Michael gives a remarkable insight into this by quoting extensively from  Lena’s telling of  the human creation story as it had come to her:
“Many winters ago, before there were any humans on earth, the animals were gathering food for the fall feast. The trees did their part by supplying wood for the fire; the fish, by bringing water for the tea. There was plenty of food for everyone…. but they also came because  the land was going to sleep for winter, and they had to say goodbye until spring….
“Most of the birds flew south where the weather was warmer, but some stayed to watch Mother Earth while she was sleeping. .Some animals hibernated for the winter months. Some of the trees threw leaves on the ground to cover Mother Earth and keep her warm. The insects began to crawl under the leaves and the fallen tree trunks. The fish kept the water moving so the lakes and rivers wouldn’t freeze too thick. The rest of the animals took their turns to watch over Mother Earth….During the winter every living creature went to sleep….but they were disturbed  by a strange dream that kept them awake for part of the winter…in this dream they saw standing figures made of mist and fog with no specific features….when spring arrived,  and the creatures awoke, the big white pine said ‘I had a strange dream….There was this thing in front of me that did not have a solid body…’ The other creatures all had similar dreams, and all wanted to talk about them….The wise old bear said, ‘It is a sign of the creator telling us another creature will soon be living with us. To welcome this new creature we have to go to the sacred fire tonight for a ceremony….’
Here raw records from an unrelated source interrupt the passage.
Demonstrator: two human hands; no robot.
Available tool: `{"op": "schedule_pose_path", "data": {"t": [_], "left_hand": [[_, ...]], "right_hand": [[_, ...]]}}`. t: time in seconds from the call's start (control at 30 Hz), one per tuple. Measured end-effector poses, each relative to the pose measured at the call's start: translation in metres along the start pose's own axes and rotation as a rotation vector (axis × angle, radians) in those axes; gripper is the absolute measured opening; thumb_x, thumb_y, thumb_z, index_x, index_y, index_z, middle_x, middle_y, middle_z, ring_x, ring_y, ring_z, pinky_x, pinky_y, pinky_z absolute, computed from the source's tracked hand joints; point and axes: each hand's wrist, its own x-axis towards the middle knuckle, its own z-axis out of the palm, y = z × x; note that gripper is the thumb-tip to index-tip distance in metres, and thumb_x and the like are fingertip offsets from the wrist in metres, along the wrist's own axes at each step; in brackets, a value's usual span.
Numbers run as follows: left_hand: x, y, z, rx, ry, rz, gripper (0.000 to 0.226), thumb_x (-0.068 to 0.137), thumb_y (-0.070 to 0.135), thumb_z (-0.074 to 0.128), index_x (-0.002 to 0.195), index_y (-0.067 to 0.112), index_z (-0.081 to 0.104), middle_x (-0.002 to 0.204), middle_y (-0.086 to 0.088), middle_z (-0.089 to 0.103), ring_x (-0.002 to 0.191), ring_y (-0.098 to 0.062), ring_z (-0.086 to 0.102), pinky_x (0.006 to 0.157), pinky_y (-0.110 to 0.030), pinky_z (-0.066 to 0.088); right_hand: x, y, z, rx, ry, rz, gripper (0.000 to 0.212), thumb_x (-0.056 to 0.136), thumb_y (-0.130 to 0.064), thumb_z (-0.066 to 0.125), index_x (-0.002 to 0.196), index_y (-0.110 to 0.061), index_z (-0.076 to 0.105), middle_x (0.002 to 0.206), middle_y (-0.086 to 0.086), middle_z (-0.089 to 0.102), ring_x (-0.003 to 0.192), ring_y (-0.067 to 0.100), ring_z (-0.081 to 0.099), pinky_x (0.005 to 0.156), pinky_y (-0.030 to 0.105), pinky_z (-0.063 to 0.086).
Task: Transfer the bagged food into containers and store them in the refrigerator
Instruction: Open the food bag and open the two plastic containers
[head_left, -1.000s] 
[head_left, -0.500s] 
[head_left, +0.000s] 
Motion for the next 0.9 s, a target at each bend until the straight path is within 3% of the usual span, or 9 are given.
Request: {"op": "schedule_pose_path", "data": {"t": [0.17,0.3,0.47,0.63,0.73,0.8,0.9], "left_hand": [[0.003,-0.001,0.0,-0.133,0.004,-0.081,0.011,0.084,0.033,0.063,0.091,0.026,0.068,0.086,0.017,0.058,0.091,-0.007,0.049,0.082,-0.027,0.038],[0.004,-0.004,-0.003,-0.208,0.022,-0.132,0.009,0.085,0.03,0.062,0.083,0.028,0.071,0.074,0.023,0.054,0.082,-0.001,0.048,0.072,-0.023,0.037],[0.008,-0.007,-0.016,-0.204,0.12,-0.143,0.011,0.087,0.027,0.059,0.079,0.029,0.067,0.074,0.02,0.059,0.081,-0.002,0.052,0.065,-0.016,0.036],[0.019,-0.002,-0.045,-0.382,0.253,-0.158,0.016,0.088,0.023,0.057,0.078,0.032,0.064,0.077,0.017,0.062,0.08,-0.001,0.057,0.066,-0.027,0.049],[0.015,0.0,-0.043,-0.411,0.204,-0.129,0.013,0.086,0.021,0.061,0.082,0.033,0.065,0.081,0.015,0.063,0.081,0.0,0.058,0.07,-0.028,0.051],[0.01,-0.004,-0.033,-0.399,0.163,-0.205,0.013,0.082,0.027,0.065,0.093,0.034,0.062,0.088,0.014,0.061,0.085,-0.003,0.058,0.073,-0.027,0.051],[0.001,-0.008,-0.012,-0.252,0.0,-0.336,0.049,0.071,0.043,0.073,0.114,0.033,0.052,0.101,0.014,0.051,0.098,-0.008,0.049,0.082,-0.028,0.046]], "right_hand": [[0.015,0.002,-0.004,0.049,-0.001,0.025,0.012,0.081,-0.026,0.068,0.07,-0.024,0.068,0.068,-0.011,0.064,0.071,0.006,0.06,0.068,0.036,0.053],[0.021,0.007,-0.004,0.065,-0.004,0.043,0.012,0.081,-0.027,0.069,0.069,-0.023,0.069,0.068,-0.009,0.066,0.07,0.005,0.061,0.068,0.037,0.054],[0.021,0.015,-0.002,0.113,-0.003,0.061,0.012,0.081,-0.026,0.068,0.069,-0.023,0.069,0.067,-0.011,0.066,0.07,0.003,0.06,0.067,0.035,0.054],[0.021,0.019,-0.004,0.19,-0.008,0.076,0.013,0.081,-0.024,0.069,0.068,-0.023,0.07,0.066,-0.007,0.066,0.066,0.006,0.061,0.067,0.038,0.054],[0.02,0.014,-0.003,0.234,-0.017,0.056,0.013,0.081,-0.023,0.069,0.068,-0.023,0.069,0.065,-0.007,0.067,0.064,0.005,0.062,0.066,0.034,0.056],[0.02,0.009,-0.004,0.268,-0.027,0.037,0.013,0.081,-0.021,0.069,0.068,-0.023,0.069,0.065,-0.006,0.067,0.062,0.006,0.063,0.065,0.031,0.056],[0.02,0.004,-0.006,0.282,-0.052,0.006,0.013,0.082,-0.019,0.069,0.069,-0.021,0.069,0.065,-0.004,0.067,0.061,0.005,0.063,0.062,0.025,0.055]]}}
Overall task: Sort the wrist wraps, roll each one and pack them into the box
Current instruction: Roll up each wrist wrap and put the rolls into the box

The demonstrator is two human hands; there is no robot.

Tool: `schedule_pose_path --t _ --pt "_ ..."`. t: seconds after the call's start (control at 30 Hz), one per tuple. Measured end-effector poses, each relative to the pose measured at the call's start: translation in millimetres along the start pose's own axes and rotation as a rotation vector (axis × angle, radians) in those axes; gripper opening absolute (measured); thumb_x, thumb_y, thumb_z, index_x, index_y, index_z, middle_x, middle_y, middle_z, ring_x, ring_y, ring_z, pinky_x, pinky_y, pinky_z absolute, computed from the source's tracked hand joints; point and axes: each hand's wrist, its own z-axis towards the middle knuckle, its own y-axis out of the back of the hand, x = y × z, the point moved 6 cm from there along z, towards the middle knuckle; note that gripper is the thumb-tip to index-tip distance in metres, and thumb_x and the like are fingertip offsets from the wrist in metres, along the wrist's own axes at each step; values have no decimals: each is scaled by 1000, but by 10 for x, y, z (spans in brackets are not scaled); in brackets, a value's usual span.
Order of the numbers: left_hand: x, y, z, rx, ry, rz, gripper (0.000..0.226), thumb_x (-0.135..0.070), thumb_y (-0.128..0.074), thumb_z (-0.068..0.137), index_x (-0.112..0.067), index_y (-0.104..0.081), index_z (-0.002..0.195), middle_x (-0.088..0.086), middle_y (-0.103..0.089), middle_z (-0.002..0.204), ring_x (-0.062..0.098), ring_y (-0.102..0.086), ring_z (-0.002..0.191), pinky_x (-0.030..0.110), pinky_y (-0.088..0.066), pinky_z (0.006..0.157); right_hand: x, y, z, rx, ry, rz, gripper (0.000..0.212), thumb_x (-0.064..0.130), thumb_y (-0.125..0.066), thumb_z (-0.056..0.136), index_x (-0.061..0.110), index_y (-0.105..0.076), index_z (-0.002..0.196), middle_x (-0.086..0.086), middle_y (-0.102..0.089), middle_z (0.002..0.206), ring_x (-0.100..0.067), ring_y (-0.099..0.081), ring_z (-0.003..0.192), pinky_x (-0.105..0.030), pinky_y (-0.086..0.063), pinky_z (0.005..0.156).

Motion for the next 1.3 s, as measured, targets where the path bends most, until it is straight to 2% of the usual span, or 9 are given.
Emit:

“The bear drummed and chanted the sacred song to the Creator, and said, ‘if this creature is going to live among us, I will give him the gift of wisdom…’  He put his tobacco in the fire, the smoke began to rise and linger above the fire just as it had in their dreams….The eagle hopped up to the fire, lifted his sacred tobacco and said, ‘to this creature I will give the gift of vision so he may see where he came from and where he is leading his children….’  Again the smoke lingered, a little longer than before….then the sturgeon flopped over to the fire and said  ‘I give this creature the gift of strength so he may overcome the obstacles of life…..’ he saw the creature beginning to take shape from the smoke….then  the  ant walked over to the fire, and lifting his tobacco said,  ‘I give this creature the gift of understanding so he will be able to work with others…’  The thunder roared ‘to this creature I give the gift of voice so he may be heard by his children….’   Each of the animals, the elements, trees, birds, fish and insects had a special gift for the creature and each time they gave their gift the creature became more solid. The last of the creatures was the louse. ‘To this being I will give the gift of understanding that we are all part of this creation.’ … then the solid figures of a man and a woman walked out of the fire with tears in their eyes in appreciation of the gifts they had been given by all creation.”  
It is not too much to say that this is the most important lesson modern homo sapiens has to learn ---- we are all equally a part of the cycle of life and rebirth ---- if we are to save the planet from the current impending disasters brought on by our own wilfulness, arrogance and greed.